The PhD focuses on developing a 3D tissue engineering platform for integrating neurons with skeletal muscle cells in a 3D construct. In biohybrid robotics, we lack long-term compatible biological control methods of muscle actuation, as we rely on global electric fields to induce muscle contraction. Your work would address this unmet need and pave the way for the next generation of controllable and smart biohybrid robots. Crucially, your work would also serve as a platform to study the biology of neuromuscular pathologies and treatment methods as an in vitro model with a functional readout alongside more traditional biochemical characterization methods.

Close collaborators of the project would include all members of the ALIVE biohybrid project stream (see description below). You would also contribute to the efforts of an SNF Sinergia consortium focused on Machine-learned Design and Bioxolography of Functional 3D Skeletal Muscle Tissues. The consortium consists of 4 research groups within Switzerland and Germany, with expertise in cell biology, muscle tissue engineering, and volumetric 3D printing techniques.

The thesis work would focus on:

• Developing methods for 3D co-culture of neuron and muscle cells
• Fabrication of heterocellular, cm-scale 3D tissue-engineered constructs with complex muscle architecture and integrated neurons
• Engineering of hydrogel materials for 3D muscle-neuron cell culture and conductive interfaces
• Engineering constructs with integrated methods for cell actuation (e.g. optogenetic, electric, nanomaterial-based)

The output of the PhD thesis is going to be highly relevant as a 3D in vitro model system for neuromuscular biology and for use in next generation biohybrid robotics.

ALIVE Initiative

The ALIVE Initiative of ETH Zurich aims to elucidate and apply the design principles of living systems as a basis for sustainable, intelligent, and resilient materials and technologies of the future. Our approach encompasses studying natural systems and developing biohybrid or biomimetic synthetic systems bridging across scales, from the nano to the macro and structural scale. ALIVE is organized into three interrelated project streams:

• Actuated human joint organoid on chip for personalized health
• Multiscale biohybrid tissues for robotics driven by applications in health
• Living systems for carbon-capturing in self-aware infrastructure

You would join the ALIVE Biohybrid Stream consisting of: Prof. Robert Katzschmann (D-MAVT, Soft Robotics Lab), Prof. Jess Snedeker (D-HEST, Laboratory for Orthopaedic Biomechanics), Prof. Simone Schürle-Finke (D-HEST, Responsive Biomedical Systems Lab), Prof. Edoardo Mazza (D-MAVT, Experimental Continuum Mechanics), and Prof. Lucio Isa (D-MATL, Laboratory for Soft Materials and Interfaces).

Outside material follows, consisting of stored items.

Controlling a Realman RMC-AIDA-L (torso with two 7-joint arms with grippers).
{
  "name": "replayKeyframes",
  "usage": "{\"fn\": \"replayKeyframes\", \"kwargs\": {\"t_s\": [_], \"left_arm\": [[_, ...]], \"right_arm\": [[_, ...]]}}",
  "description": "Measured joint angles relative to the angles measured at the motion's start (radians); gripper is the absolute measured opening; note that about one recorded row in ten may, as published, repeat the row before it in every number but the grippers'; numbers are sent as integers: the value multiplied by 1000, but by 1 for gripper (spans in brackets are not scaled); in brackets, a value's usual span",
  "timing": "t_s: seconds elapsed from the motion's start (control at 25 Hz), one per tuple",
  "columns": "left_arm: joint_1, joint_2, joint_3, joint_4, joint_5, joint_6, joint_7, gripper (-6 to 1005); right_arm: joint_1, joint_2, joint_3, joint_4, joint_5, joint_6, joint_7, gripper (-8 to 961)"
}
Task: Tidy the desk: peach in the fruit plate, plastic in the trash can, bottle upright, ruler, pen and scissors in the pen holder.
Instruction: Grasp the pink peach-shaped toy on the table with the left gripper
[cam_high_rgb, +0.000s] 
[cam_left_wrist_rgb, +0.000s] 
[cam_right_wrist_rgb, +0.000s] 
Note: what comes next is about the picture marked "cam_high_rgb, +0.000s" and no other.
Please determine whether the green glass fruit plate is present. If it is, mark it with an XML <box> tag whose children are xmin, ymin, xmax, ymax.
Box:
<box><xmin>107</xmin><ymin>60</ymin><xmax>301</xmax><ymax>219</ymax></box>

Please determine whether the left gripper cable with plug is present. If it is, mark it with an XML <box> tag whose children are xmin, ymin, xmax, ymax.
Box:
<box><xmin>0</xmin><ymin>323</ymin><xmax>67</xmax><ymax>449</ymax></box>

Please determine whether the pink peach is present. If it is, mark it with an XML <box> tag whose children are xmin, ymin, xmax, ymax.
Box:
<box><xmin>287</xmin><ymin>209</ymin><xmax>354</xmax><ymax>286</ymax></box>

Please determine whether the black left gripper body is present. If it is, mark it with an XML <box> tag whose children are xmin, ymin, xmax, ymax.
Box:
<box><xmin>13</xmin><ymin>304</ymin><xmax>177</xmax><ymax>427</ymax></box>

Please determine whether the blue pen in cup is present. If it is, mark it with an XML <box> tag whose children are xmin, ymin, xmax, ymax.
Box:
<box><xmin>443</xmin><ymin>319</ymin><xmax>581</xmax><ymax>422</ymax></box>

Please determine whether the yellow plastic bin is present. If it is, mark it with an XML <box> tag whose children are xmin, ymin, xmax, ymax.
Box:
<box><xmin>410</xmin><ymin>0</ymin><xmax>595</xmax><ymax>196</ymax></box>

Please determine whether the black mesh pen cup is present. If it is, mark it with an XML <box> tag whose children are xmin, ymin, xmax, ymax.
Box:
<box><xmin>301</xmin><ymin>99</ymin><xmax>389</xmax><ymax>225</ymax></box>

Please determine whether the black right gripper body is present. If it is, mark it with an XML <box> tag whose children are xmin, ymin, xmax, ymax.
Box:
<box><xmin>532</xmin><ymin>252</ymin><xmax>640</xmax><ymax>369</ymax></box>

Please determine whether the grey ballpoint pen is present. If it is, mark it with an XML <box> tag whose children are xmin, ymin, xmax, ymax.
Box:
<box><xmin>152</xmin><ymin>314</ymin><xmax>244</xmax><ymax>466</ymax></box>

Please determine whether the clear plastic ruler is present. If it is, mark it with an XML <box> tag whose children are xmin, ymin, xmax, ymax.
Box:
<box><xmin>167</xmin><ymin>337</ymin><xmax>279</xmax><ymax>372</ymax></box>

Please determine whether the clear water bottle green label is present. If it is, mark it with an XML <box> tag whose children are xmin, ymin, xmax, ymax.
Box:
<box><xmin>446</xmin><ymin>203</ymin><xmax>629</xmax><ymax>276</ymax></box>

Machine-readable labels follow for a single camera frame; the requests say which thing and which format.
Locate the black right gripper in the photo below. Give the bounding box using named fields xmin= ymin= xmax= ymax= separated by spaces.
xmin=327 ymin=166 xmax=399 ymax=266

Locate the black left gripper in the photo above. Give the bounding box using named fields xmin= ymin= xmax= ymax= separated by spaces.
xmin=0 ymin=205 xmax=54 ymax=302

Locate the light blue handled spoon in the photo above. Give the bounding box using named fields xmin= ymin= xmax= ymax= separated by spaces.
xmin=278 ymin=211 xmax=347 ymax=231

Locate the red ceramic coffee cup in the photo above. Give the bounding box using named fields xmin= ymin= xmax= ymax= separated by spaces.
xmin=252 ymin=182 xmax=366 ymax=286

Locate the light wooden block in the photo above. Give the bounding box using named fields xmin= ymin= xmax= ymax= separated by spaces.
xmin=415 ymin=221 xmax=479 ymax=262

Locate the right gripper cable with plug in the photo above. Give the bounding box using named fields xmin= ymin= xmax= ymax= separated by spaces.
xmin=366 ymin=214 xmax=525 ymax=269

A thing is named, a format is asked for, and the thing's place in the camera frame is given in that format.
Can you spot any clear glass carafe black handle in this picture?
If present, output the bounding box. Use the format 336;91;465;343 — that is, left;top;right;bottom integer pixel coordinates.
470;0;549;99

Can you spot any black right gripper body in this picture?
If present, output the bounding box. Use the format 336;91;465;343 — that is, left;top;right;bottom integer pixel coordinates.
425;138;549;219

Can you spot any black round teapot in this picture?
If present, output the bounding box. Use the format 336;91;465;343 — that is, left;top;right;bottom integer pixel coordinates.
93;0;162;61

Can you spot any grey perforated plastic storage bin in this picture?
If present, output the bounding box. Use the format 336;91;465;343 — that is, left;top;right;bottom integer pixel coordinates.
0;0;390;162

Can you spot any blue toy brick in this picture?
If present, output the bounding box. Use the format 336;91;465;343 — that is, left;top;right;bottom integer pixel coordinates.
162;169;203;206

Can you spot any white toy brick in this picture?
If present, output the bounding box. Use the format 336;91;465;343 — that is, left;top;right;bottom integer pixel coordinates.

We are looking for a highly motivated, outstanding individual who is curious to continuously consider perspectives of different fields and work in an interdisciplinary environment. We particularly value diligence, perseverance, and curiosity in your day-to-day scientific work.

You should:

• Hold a Master's degree in a field relevant to the Biohybrid project stream: biology & biosystems science, (bio-)engineering, or chemistry & materials science
• Have an excellent track record and meet the general admission requirements for a doctorate at ETH Zurich. 
• Necessarily have previous research experience in bioengineered-related topics
• Have previous experience working with neuronal cells in vitro
• Know cell culture well and ideally be proficient in 3D cell culture with a focus on biomaterials and various biofabrication methods
• Experience developing co-culture systems for various cell types is a plus

ETH ALIVE Doctoral Fellowships are an exciting opportunity, and admission is highly competitive. The fellows will be employed according to the regulations of ETH Zurich. Upon completing the doctorate, the fellows are awarded the title "Doctor of Sciences (Dr. sc. ETH Zurich)".

ETH Zurich is a family-friendly employer with excellent working conditions. You can look forward to an exciting working environment, cultural diversity, and attractive offers and benefits.